Please write out exactly the lines of the data below from the line holding "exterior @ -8" through the line holding "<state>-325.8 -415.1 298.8", and leave out the rest.
═════ Provided material ═════
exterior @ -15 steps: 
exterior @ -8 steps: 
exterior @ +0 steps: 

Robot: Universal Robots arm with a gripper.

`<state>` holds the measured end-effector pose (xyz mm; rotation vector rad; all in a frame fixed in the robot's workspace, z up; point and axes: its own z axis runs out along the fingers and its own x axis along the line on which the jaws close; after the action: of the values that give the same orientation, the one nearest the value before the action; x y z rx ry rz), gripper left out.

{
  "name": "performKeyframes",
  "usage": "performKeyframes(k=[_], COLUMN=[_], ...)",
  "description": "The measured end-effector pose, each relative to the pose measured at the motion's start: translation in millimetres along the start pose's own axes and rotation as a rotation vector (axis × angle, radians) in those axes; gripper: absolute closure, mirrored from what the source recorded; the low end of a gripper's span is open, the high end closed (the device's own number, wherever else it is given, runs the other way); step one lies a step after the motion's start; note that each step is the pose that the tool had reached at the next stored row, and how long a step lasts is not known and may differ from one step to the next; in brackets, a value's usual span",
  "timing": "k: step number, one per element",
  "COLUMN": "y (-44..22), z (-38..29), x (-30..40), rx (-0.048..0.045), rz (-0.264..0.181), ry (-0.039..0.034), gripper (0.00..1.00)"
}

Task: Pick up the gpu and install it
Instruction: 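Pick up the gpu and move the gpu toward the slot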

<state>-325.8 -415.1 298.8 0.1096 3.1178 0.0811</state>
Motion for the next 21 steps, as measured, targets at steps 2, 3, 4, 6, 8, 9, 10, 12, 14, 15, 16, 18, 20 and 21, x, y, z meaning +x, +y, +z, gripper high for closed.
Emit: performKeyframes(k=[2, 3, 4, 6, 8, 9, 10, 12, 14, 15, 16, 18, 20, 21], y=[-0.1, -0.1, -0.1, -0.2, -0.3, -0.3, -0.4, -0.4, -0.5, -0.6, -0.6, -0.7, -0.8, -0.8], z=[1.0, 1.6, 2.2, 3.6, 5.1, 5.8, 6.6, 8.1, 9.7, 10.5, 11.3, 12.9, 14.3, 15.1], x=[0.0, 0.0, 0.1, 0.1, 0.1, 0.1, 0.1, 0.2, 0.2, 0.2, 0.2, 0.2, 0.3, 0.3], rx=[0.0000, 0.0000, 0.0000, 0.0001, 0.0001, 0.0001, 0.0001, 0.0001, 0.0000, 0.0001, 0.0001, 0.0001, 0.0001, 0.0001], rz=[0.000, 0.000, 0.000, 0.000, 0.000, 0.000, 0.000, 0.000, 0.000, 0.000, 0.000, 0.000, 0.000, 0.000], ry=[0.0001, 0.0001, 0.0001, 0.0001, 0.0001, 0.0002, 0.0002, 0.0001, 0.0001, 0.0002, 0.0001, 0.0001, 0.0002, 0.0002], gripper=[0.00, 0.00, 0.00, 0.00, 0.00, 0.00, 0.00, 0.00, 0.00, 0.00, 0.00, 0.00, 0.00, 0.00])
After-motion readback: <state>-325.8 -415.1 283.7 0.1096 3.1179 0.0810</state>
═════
- Response
exterior @ -8 steps: 
exterior @ +0 steps: 

Robot: Universal Robots arm with a gripper.

`<state>` holds the measured end-effector pose (xyz mm; rotation vector rad; all in a frame fixed in the robot's workspace, z up; point and axes: its own z axis runs out along the fingers and its own x axis along the line on which the jaws close; after the action: of the values that give the same orientation, the one nearest the value before the action; x y z rx ry rz), gripper left out.

{
  "name": "performKeyframes",
  "usage": "performKeyframes(k=[_], COLUMN=[_], ...)",
  "description": "The measured end-effector pose, each relative to the pose measured at the motion's start: translation in millimetres along the start pose's own axes and rotation as a rotation vector (axis × angle, radians) in those axes; gripper: absolute closure, mirrored from what the source recorded; the low end of a gripper's span is open, the high end closed (the device's own number, wherever else it is given, runs the other way); step one lies a step after the motion's start; note that each step is the pose that the tool had reached at the next stored row, and how long a step lasts is not known and may differ from one step to the next; in brackets, a value's usual span",
  "timing": "k: step number, one per element",
  "COLUMN": "y (-44..22), z (-38..29), x (-30..40), rx (-0.048..0.045), rz (-0.264..0.181), ry (-0.039..0.034), gripper (0.00..1.00)"
}

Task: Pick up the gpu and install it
Instruction: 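Pick up the gpu and move the gpu toward the slot
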
<state>-325.8 -415.1 298.8 0.1096 3.1178 0.0811</state>

This answer requires nothing further.